Characters are also constantly aware of the fine balance between those with and without power and influence, as the identity of each rests ever so delicately on the other. Noni, poised in her position of privilege, is excruciatingly aware of its tenuousness, attempting with every motion to re-inscribe the border dividing her from the underclass: “It was important to draw the lines properly between classes or it harmed everyone on both sides of the great divide.” Desai often subtly sets characters up against one another, and their difference becomes increasingly threatening when exposed.
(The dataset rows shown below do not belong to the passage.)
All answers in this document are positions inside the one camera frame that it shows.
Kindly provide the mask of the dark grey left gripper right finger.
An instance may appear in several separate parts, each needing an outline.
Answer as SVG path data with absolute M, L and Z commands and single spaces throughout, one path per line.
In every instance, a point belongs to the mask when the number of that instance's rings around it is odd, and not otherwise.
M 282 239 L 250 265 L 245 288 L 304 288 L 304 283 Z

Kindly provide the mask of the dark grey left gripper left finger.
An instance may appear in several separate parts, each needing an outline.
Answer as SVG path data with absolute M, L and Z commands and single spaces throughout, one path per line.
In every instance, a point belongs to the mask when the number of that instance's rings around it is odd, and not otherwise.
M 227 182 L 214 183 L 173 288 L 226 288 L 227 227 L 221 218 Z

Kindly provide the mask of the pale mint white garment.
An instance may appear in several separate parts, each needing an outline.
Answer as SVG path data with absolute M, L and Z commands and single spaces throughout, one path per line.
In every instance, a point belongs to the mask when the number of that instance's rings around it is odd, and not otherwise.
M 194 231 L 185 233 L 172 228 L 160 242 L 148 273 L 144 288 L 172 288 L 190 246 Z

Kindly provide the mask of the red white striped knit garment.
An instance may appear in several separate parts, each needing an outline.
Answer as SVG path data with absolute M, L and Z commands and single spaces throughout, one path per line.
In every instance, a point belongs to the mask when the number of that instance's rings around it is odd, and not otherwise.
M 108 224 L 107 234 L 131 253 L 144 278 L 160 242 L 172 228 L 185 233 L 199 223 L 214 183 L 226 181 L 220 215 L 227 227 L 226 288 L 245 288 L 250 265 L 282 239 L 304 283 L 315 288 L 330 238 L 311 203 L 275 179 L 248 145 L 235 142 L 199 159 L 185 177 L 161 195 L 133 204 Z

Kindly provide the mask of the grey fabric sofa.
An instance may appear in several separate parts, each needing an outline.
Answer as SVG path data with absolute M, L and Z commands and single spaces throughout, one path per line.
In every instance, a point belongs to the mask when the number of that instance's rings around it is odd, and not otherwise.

This is perhaps most gruelingly apparent in the eventual toxicity and disintegration of Gyan and Sai’s relationship.

Arguably, Desai’s gregarious presence offered a sense of relief and buoyancy absent from her novel. Her humor and occasionally self-effacing remarks managed to maintain lightness in the room despite the gravity of the topics discussed. Particularly refreshing was her response to questions and remarks about the recent success of Indian writers. Rather than letting herself be added to a lineage of Indian legacy, Desai pointed to the unsettling politics of the publishing market, which currently regards young Indian authors as hot commodities. The success of Indian writing in the West, Desai estimates, is due to the fact that these popular Indian authors are versed in Western conventions. “I grew up reading English Literature and learned a certain emotional vocabulary that translates to Western audiences.” Many of these Indian authors popular in the West, Desai reminded the audience, are greeted with troubled reception in India. “We are not representing modern India. We are a particular class of writers representing India through a Western perspective”.

The final question of the evening drew Desai back to the question of home. Interestingly, the audience seemed to desire a definitive, personal answer to one of the book’s most evasive issues. Desai’s reply was, again, delightfully complex and indefinite: “That is a very difficult question. Home is a place we choose. Nowhere is pure. The idea is a simplification. There is no pure location – there’s no returning to a firm place.”